Em junho foi comemorado o Mês do Orgulho, importante período do ano para discussões que visam o avanço de diversos temas ligados à comunidade LGBTQIAPN+. Dentre eles, a diversidade em saúde requer maior atenção, seja no desenvolvimento de estudos clínicos, na promoção do acesso equitativo para esta população ou nas ações dos profissionais de saúde.
“Ao longo dos anos, avançamos nesses debates, mas ainda temos um longo caminho a percorrer para promover verdadeiramente um ambiente acolhedor para pacientes e profissionais, com saúde integrada independente de gênero, identidade e orientação sexual”, afirma a bióloga e imunologista Estevam Baldon.
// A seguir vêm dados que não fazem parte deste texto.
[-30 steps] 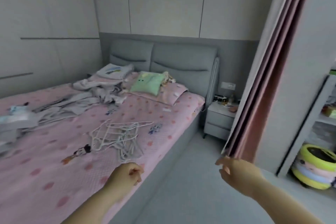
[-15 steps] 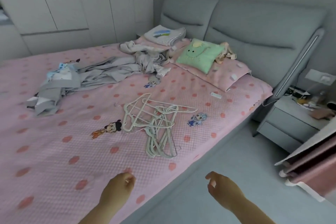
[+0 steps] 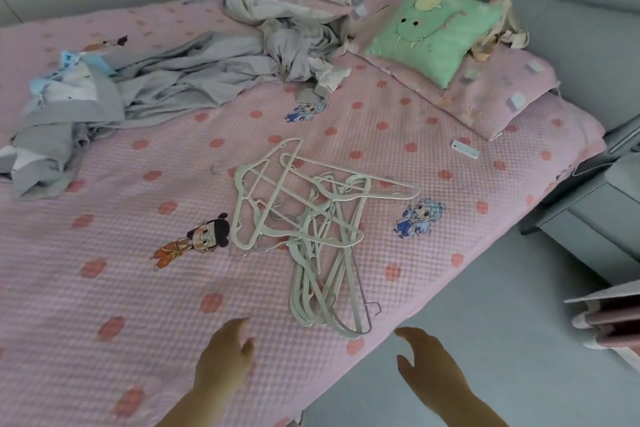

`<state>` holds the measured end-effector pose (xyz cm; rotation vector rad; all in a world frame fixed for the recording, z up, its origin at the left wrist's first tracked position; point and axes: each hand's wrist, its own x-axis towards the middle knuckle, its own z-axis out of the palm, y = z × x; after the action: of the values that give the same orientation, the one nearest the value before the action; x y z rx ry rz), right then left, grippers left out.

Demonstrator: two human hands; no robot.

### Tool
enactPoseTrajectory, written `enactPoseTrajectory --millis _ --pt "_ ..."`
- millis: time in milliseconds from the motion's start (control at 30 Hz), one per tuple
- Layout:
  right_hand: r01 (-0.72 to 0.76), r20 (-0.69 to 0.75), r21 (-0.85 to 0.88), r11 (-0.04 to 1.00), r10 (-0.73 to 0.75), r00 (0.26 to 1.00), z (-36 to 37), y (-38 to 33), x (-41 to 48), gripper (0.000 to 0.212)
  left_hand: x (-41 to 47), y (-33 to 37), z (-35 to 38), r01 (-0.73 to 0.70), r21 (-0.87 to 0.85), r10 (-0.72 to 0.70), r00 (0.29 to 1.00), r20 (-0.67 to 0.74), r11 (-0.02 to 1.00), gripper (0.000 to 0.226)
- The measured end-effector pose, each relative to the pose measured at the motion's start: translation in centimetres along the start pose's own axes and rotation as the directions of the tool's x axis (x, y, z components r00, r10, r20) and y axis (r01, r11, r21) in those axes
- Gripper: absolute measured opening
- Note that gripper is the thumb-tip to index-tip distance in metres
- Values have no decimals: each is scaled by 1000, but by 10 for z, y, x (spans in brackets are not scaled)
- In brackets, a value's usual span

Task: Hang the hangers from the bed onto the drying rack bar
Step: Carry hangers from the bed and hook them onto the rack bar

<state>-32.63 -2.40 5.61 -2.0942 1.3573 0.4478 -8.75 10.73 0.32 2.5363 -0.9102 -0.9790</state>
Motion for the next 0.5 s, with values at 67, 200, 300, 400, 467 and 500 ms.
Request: enactPoseTrajectory --millis 67,200,300,400,467,500 --pt "5 14 -27 1000 -4 1000 -1 -14 24 52 36 0 -6 3 -6 -3 1000 18 1000 47" --pt "40 18 -88 995 -39 999 -5 -49 84 59 103 2 -25 6 -30 -7 1000 -12 1000 48" --pt "53 4 -104 993 -53 999 -4 -71 127 62 146 0 -42 -10 -94 8 1000 -30 996 45" --pt "93 8 -151 984 -93 996 -3 -88 160 62 181 -2 -55 80 -226 -89 996 -30 971 50" --pt "89 40 -184 979 -83 996 -4 -94 178 62 200 -1 -60 181 -307 -190 982 2 934 56" --pt "76 53 -194 978 -66 996 -4 -96 186 63 208 0 -61 209 -326 -217 976 10 922 57"
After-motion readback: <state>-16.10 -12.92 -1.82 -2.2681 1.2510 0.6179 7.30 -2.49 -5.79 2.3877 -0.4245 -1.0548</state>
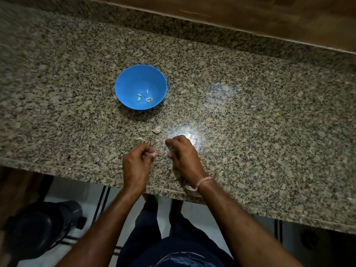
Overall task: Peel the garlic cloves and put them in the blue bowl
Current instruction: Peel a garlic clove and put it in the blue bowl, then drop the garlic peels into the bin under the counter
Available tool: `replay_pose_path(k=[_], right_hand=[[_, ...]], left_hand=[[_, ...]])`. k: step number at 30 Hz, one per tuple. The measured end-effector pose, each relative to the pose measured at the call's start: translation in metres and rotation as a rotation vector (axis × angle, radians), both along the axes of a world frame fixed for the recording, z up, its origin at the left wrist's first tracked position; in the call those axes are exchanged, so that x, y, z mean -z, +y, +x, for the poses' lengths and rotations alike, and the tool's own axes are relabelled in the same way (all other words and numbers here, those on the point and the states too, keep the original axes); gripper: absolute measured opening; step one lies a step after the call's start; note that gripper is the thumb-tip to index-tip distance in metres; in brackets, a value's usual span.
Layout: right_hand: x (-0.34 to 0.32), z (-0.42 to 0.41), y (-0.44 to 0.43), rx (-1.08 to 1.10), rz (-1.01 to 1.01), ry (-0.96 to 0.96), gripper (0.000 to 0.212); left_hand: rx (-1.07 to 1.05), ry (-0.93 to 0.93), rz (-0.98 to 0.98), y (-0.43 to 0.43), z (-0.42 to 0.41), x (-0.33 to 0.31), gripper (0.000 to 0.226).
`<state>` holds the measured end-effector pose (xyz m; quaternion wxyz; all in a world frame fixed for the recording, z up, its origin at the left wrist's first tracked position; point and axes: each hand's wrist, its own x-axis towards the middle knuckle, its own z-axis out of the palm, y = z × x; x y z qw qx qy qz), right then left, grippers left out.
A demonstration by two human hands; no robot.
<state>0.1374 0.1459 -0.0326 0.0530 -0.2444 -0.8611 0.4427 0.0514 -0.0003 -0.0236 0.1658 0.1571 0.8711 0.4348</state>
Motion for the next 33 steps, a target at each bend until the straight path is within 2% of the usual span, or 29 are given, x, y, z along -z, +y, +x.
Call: replay_pose_path(k=[3,6,8,12,18,28,30,31,33], right_hand=[[0.001,0.010,0.009,0.100,-0.057,0.034,0.041],[0.006,0.013,0.009,0.001,0.072,-0.002,0.065],[0.010,0.005,0.006,-0.066,0.162,-0.013,0.069],[0.011,-0.004,0.006,-0.036,0.222,0.054,0.038],[0.017,-0.011,0.000,-0.016,0.325,0.086,0.003],[0.017,-0.014,-0.007,-0.113,0.580,-0.054,0.014],[0.010,-0.009,-0.016,-0.110,0.530,-0.121,0.012],[0.006,-0.006,-0.020,-0.089,0.419,-0.139,0.015],[-0.003,-0.006,-0.026,0.051,-0.045,-0.133,0.022]], left_hand=[[-0.025,-0.017,0.010,-0.001,0.002,0.000,0.014],[-0.057,-0.032,0.007,0.000,0.004,0.000,0.012],[-0.060,-0.029,-0.007,0.001,0.005,0.000,0.011],[-0.054,-0.027,-0.013,0.005,0.005,0.000,0.008],[-0.052,-0.061,-0.036,0.009,0.006,0.004,0.006],[-0.055,-0.122,-0.036,0.008,0.006,0.008,0.008],[-0.080,-0.153,-0.005,0.005,0.007,0.005,0.010],[-0.096,-0.166,0.008,0.003,0.008,0.004,0.010],[-0.140,-0.175,0.009,-0.002,0.008,0.001,0.010]])
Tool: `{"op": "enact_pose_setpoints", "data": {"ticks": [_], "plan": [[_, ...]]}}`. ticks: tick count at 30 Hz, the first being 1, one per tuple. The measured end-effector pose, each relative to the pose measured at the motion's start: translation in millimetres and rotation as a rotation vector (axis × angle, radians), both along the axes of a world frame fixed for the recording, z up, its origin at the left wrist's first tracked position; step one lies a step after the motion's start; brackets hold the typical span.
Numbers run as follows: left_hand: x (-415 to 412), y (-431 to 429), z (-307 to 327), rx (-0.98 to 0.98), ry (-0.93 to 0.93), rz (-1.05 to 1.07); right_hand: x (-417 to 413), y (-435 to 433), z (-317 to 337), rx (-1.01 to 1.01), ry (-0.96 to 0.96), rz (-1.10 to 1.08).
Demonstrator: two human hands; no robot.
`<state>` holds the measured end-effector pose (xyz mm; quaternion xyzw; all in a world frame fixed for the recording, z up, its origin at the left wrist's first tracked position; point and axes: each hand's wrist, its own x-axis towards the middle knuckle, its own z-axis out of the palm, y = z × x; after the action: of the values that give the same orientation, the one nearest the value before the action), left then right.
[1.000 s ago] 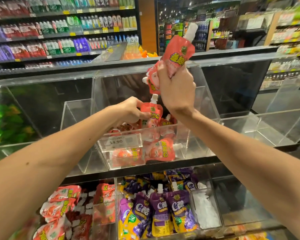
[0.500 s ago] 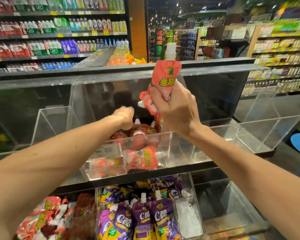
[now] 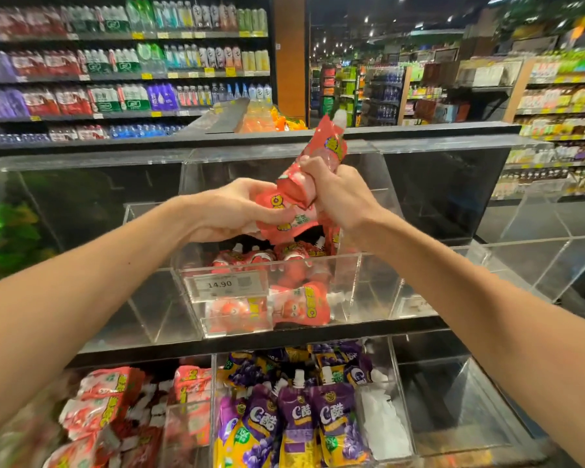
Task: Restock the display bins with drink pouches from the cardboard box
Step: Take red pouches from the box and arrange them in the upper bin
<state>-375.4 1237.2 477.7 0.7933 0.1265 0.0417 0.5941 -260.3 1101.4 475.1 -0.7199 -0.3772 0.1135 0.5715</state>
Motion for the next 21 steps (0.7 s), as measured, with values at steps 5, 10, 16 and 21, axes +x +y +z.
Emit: {"op": "enact_pose_setpoints", "data": {"ticks": [5, 10, 16, 21], "plan": [[-18.4, 6.1, 4.6, 0.723, 0.173, 0.224, -5.4, -3.4, 5.3, -0.411, -0.237, 0.052], [-27.8, 6.9, 3.1, 1.048, 0.282, 0.334, -12.6, 2.0, 0.3, -0.766, -0.651, -0.032], [-21.1, 6.6, -0.9, 1.14, 0.304, 0.288, -2.2, 34.1, -11.8, -0.864, -0.694, -0.1], [-15.8, 12.1, 0.1, 1.114, 0.295, 0.301, 14.4, 61.8, -21.0, -1.094, -0.707, -0.111]]}}
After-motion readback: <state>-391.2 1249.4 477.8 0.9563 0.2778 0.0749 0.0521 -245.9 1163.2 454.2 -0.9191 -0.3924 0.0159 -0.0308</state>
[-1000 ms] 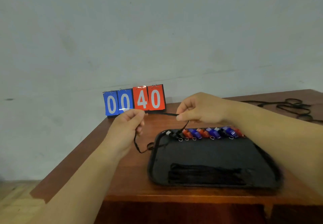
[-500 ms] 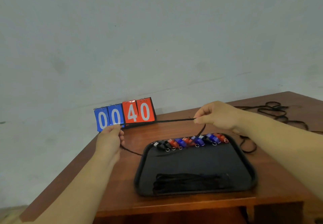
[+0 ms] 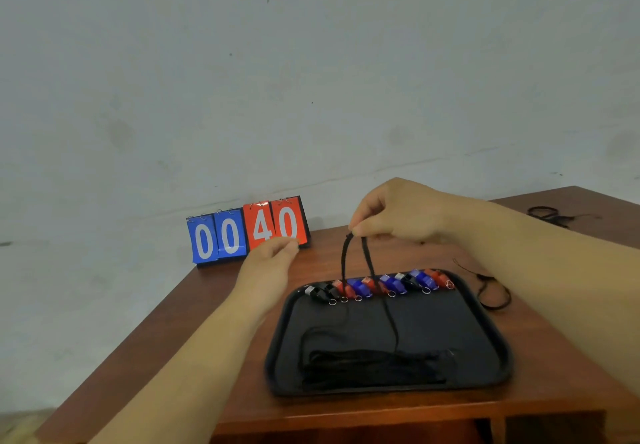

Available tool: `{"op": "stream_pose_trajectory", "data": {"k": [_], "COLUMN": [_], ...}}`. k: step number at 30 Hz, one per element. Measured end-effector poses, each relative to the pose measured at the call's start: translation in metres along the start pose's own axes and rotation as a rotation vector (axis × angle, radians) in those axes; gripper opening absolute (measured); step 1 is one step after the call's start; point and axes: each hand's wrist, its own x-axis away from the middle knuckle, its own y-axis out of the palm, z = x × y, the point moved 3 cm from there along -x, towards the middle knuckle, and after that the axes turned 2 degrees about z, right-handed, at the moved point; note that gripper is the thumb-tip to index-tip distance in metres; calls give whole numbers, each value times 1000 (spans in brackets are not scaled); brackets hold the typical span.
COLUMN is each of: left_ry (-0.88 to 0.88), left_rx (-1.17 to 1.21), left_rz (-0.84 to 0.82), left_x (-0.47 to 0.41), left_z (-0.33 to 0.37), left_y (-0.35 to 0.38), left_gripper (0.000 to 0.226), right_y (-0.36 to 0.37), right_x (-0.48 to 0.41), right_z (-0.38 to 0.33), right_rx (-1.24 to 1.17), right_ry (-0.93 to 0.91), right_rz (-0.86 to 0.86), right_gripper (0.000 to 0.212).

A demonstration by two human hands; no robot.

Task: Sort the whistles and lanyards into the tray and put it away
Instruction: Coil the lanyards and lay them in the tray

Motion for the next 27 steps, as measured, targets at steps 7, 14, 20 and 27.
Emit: {"op": "stream_pose_trajectory", "data": {"k": [7, 14, 20, 27], "left_ry": [-32, -50, -55, -142], "left_rx": [657, 744, 862, 1146], "left_rz": [-436, -419, -272, -214], "left_x": [22, 21, 7, 3], "left_z": [40, 46, 54, 73], "left_y": [42, 45, 31, 26], "left_gripper": [38, 18, 18, 15], "right_y": [-2, -32, -10, 38], "right_x": [-2, 15, 31, 29], "right_z": [-26, -9, 29, 58], "right_rx": [6, -97, -27, -257], "right_ry": [-114, -76, 61, 165], "right_rz": [53, 197, 38, -62], "right_gripper": [9, 8, 8, 8]}}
Segundo Estevam, quando se trata de pesquisa clínica, é possível notar uma carência de estudos que abordem as necessidades específicas desta comunidade. “As estruturas tradicionais de realização de estudos podem criar barreiras para essa análise”, afirma o profissional, que exemplifica: “Os documentos de consentimento e os dados coletados são muitas vezes elaborados de uma forma que não atende às necessidades e à demografia específica da população LGBTQIAPN+, principalmente quando falar sobre grupos minoritários dentro da própria comunidade.”
A bióloga afirma que essa barreira precisa ser quebrada. “No ano passado, iniciamos um estudo específico aqui no Brasil sobre a prevalência do HPV na população transgênero, dados ainda pouco estudados e que podem impactar na definição de políticas de saúde muito importantes.”
Estevam destaca que a pesquisa visa esclarecer os problemas enfrentados tanto no acesso à prevenção quanto na detecção precoce, para ter recursos mais bem direcionados para prevenir possíveis casos de câncer diretamente relacionados às lesões persistentes causadas pelo vírus.
“Incluir a identidade de gênero e a orientação sexual nas triagens realizadas pelos entes públicos, respeitando as normas da LGPD, é um caminho para maior visibilidade das questões de saúde da população LGBTQIAPN+ e todas as suas interseccionalidades. Tais informações permitem mapear doenças, condições e fatores de risco que podem ser significativos para esta comunidade e que permanecem desconhecidos. Além disso, traria a oportunidade de entender a diferença de efetividade em tratamentos e intervenções, para abordagens mais individualizadas”, afirma.
O imunologista destaca que a inclusão de pessoas LGBTQIAPN+ é importante em todos os lugares, e isso inclui também a indústria farmacêutica.
“Como homem gay cisgênero e envolvido nas discussões comunitárias, a participação dentro das estratégias é fundamental para trazer à tona temas que são negligenciados por falta de conhecimento de pessoas que não são da comunidade”, explica. “Um exemplo é a inclusão de profissionais de saúde LGBTQIAPN+ em palestras e eventos para discussão do tema, ou mesmo a criação de estudos clínicos com perspectiva mais comunitária.”
Segundo ele, é preciso quebrar tabus e estereótipos ligados à comunidade ao longo dos anos. “Precisamos estimular tanto o autocuidado na busca pelas consultas de rotina, no acompanhamento do calendário vacinal, quanto no preparo dos profissionais de saúde para acolher e ouvir cada paciente que busca atendimento. Dessa forma, melhoraremos os indicadores, o rastreamento de diversas doenças e a conscientização com foco nesse público.”
Estevam, gerente médico da MSD, também menciona o papel da classe médica no cuidado desses pacientes, principalmente em relação à população trans.
“É preciso que haja orientação correta aos especialistas, considerando as características de cada paciente e cuidados preventivos de forma individualizada. Essa abordagem deve ser sensível e livre de possíveis tabus e constrangimentos, com profissionais preparados para tirar dúvidas relevantes e assim poder oferecer o melhor cuidado possível.”
Ele destaca ainda que ter profissionais médicos LGBTQIAPN+ liderando essa alfabetização sobre a abordagem aos pacientes também é de extrema importância, pois eles “experimentam em primeira mão” as dificuldades que a comunidade enfrenta no dia a dia.
“O facto é que a negligência dos grupos minoritários cria riscos consideráveis em todos os aspectos das suas vidas, incluindo o essencial, que é a saúde. É importante que haja interesse de todos em promover a inclusão e a igualdade de acesso da comunidade LGBTQIAPN+, de forma direcionada e especializada, com dados e informações relevantes, para garantir ações de saúde individuais ou coletivas que visem uma melhor qualidade de saúde. vida dessa população”, finaliza.